(Exercise) Please transcribe exactly, and only, the lines of the data below between the line holding "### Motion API" and the line holding "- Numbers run", inclusive.

------------------------

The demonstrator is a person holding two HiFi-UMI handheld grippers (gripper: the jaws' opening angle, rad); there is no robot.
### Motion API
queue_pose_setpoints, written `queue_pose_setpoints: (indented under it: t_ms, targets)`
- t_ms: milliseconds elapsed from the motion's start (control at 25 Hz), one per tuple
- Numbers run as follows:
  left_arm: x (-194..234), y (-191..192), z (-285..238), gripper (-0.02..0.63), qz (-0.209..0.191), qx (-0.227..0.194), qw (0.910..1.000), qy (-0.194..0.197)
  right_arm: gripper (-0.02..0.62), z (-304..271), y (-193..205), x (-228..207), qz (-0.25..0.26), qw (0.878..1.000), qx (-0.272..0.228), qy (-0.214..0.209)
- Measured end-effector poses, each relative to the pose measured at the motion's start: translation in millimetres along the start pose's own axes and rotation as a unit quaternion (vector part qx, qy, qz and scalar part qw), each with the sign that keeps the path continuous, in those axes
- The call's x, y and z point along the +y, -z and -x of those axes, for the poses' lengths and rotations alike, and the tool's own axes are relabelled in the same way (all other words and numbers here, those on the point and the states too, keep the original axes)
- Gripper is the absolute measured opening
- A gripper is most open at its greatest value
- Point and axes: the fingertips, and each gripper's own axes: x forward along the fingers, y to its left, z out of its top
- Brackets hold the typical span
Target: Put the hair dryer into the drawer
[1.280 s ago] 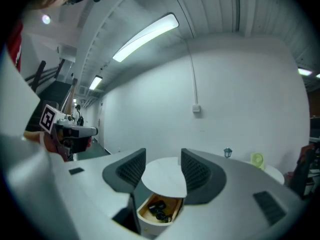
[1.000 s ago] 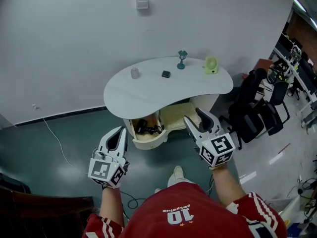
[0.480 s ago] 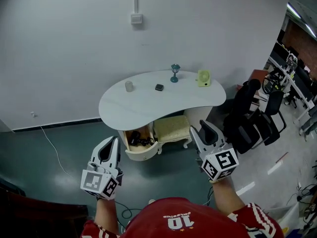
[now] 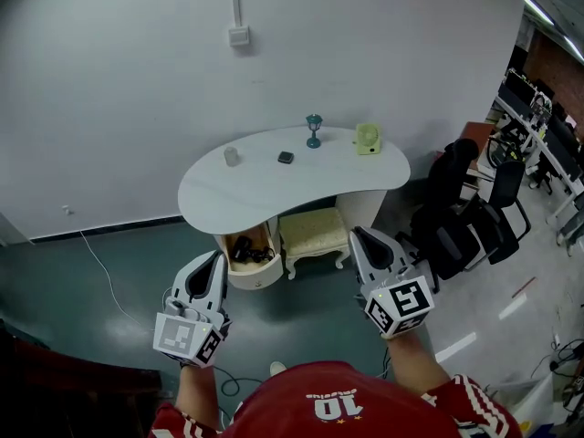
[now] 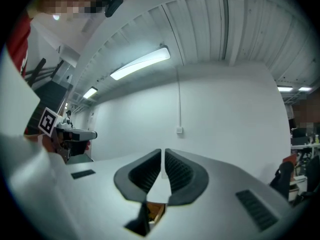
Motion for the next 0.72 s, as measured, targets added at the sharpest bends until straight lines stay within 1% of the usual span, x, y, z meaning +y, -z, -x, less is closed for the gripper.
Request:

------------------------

(Problem solution)
### Motion API
queue_pose_setpoints, written `queue_pose_setpoints: (indented under it: t_ms, targets)`
- t_ms: milliseconds elapsed from the motion's start (control at 25 Hz), one per tuple
- Numbers run as follows:

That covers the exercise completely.